Entre as opções antibióticas, está o uso de piperacilina/tazobactam, 4,5g, IV, a cada 6 horas, ou um carbapenêmico (por exemplo, meropeném, 1g, IV, a cada 8 horas) em combinação com clindamicina, 900mg, IV, a cada 8 horas; entretanto, o uso de terapia antibiótica mais conservadora com cefalosporina de terceira geração poderia ser uma opção no lugar da piperacilina/tazobactam. A clindamicina pode suprimir a formação de toxinas, por isso sua indicação.

Nas áreas onde o Staphylococcus aureus resistente à meticilina (MRSA) é prevalente, pode-se considerar o uso de vancomicina, 15mg/kg, IV, a cada 12 horas (dose única máxima de 2,25g). Uma vez identificada a presença de GAS, pode-se considerar desescalonamento da terapia antibiótica dependendo de resultados de cultura, com penicilina G, 4 milhões de unidades IV a cada 4 horas (total de 24 milhões de unidades por dia), em combinação com clindamicina.

A duração da antibioticoterapia deve ser, pelo menos, 14 dias, mas pode ser mais longa com base na extensão da infecção e na resposta clínica do paciente.
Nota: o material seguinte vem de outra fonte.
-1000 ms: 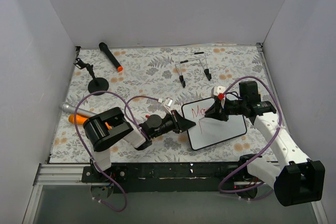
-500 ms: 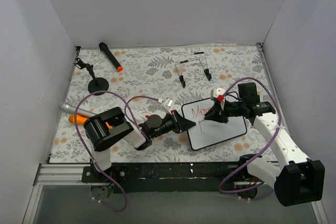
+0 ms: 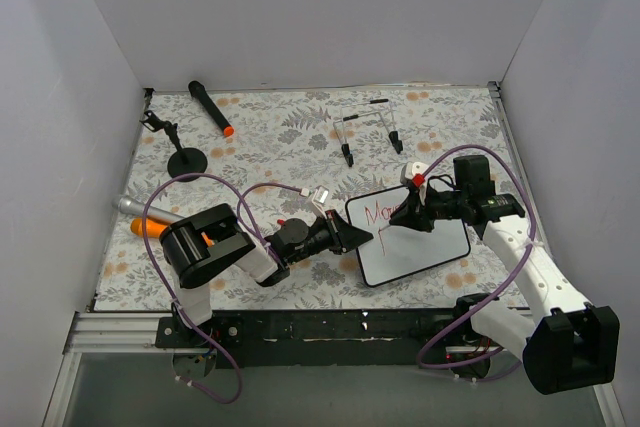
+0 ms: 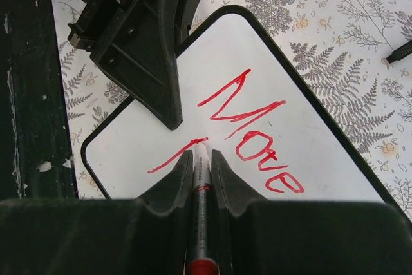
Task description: Write a sentence on the whiteboard
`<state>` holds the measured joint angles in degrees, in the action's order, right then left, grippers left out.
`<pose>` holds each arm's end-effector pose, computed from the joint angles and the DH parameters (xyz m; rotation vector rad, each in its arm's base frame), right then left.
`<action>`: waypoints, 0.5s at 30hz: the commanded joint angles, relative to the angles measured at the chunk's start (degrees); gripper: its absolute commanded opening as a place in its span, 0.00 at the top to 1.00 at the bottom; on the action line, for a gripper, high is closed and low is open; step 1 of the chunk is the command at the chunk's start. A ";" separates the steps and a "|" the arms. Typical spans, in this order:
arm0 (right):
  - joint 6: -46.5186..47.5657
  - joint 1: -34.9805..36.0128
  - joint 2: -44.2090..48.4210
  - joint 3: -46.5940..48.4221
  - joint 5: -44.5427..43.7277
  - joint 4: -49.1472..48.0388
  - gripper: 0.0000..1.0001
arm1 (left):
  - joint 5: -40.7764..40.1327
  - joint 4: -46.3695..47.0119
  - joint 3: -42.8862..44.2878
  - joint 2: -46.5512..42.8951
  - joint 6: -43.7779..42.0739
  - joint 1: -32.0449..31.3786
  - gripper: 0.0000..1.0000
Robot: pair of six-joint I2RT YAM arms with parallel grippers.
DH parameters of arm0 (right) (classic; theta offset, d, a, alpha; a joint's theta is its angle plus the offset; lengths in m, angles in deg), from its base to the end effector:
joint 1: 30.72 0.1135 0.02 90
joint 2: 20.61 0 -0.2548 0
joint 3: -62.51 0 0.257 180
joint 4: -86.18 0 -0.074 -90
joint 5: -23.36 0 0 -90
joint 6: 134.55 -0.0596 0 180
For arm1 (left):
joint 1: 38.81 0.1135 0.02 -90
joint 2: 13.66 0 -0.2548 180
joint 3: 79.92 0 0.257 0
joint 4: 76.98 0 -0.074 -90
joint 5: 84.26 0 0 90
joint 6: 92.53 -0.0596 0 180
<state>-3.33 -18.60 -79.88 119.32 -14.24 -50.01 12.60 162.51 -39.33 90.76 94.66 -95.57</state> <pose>0.2080 0.0930 0.2417 -1.3013 1.6752 0.7814 0.1747 -0.2796 0.1195 -0.6312 2.0601 -1.9719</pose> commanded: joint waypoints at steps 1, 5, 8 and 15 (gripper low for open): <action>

Embora estudos retrospectivos tenham demonstrado diminuição da mortalidade com imunoglobulina intravenosa, um estudo randomizado e multicêntrico não conseguiu encontrar benefício. Pode-se considerar o uso de imunoglobulina IV para tratar STSS em pacientes refratários ao tratamento.

 

 

Referências

 

1-Liang SY. Toxic Shock Syndromes in Tintinalli Emergency Medicine 2016.

2-Defining the group A streptococcal toxic shock syndrome. Rationale and consensus definition. The Working Group on Severe Streptococcal Infections. JAMA 1993; 269:390.

3-Wong CJ, Stevens DL. Serious group a streptococcal infections. Med Clin North Am 2013; 97:721.